Description
Easy Chicken Marsala is creamy, savory, and comforting. Juicy chicken in a silky, creamy mushroom marsala wine sauce ready in 30 minutes!
Ingredients
For the chicken:
- 2 chicken breasts, boneless and skinless (about 1 pound total)
- 1/2 teaspoon salt
- 1/2 teaspoon ground black pepper
- 1/4 cup all-purpose flour
- 2 tablespoons olive oil
For the creamy mushroom sauce:
- 2 tablespoons butter, unsalted
- 2 cups brown mushrooms, thinly sliced
- 1 teaspoon all-purpose flour
- 1/2 teaspoon Italian seasoning
- 1 tablespoon garlic, minced
- 1/2 cup dry marsala wine
- 1 cup chicken broth
- 1/3 cup heavy cream
- 1 tablespoon fresh parsley, finely chopped (for garnish)
Instructions
- Slice each chicken breast in half lengthwise (horizontally). Place one piece at a time between two sheets of cling wrap or in a zip-top freezer bag. Carefully pound with a meat mallet or rolling pin until about ¼-inch thick. Don’t hit too hard or the meat may tear, the goal is an even thickness.

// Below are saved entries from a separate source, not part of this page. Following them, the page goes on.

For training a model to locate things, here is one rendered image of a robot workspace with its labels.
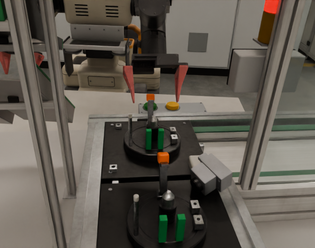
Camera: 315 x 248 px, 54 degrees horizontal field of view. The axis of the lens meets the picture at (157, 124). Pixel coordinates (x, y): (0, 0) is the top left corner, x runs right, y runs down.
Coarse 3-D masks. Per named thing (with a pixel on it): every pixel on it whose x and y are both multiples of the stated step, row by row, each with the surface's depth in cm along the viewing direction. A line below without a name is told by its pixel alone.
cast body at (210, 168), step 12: (204, 156) 65; (192, 168) 61; (204, 168) 61; (216, 168) 60; (228, 168) 60; (192, 180) 60; (204, 180) 59; (216, 180) 60; (228, 180) 60; (204, 192) 60
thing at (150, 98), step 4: (148, 96) 77; (152, 96) 77; (148, 100) 76; (152, 100) 76; (148, 104) 78; (152, 104) 78; (148, 108) 78; (152, 108) 78; (148, 112) 78; (152, 112) 78; (148, 116) 78; (148, 120) 78
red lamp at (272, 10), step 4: (268, 0) 49; (272, 0) 49; (276, 0) 48; (264, 4) 51; (268, 4) 50; (272, 4) 49; (276, 4) 48; (264, 8) 51; (268, 8) 50; (272, 8) 49; (276, 8) 49; (272, 12) 49
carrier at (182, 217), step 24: (120, 192) 61; (144, 192) 61; (168, 192) 50; (192, 192) 62; (216, 192) 62; (120, 216) 56; (144, 216) 53; (168, 216) 51; (192, 216) 54; (216, 216) 57; (120, 240) 51; (144, 240) 49; (168, 240) 49; (192, 240) 49; (216, 240) 52
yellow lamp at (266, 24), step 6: (264, 12) 51; (264, 18) 51; (270, 18) 50; (264, 24) 51; (270, 24) 50; (264, 30) 51; (270, 30) 51; (258, 36) 53; (264, 36) 52; (270, 36) 51; (264, 42) 52

- Season both sides with salt and pepper. Place flour on a shallow plate and dredge each chicken breast, coating evenly on both sides. Shake off excess and set aside.
- Heat oil in a large skillet over medium-high heat for 2 minutes until shimmering. Sear chicken for about 5 minutes per side until golden brown and fully cooked through (internal temperature should reach 165°F as read on a meat thermometer). Transfer to a plate and set aside.
- In the same skillet, melt butter and sauté mushrooms for 5 minutes until golden brown. Add a little extra oil if the pan looks dry. Stir in flour, Italian seasoning, and garlic. Cook for 1 minute until fragrant. Pour in marsala wine, chicken broth, and cream, whisking until smooth. Reduce heat to medium and simmer for 4–5 minutes until the sauce thickens to your liking.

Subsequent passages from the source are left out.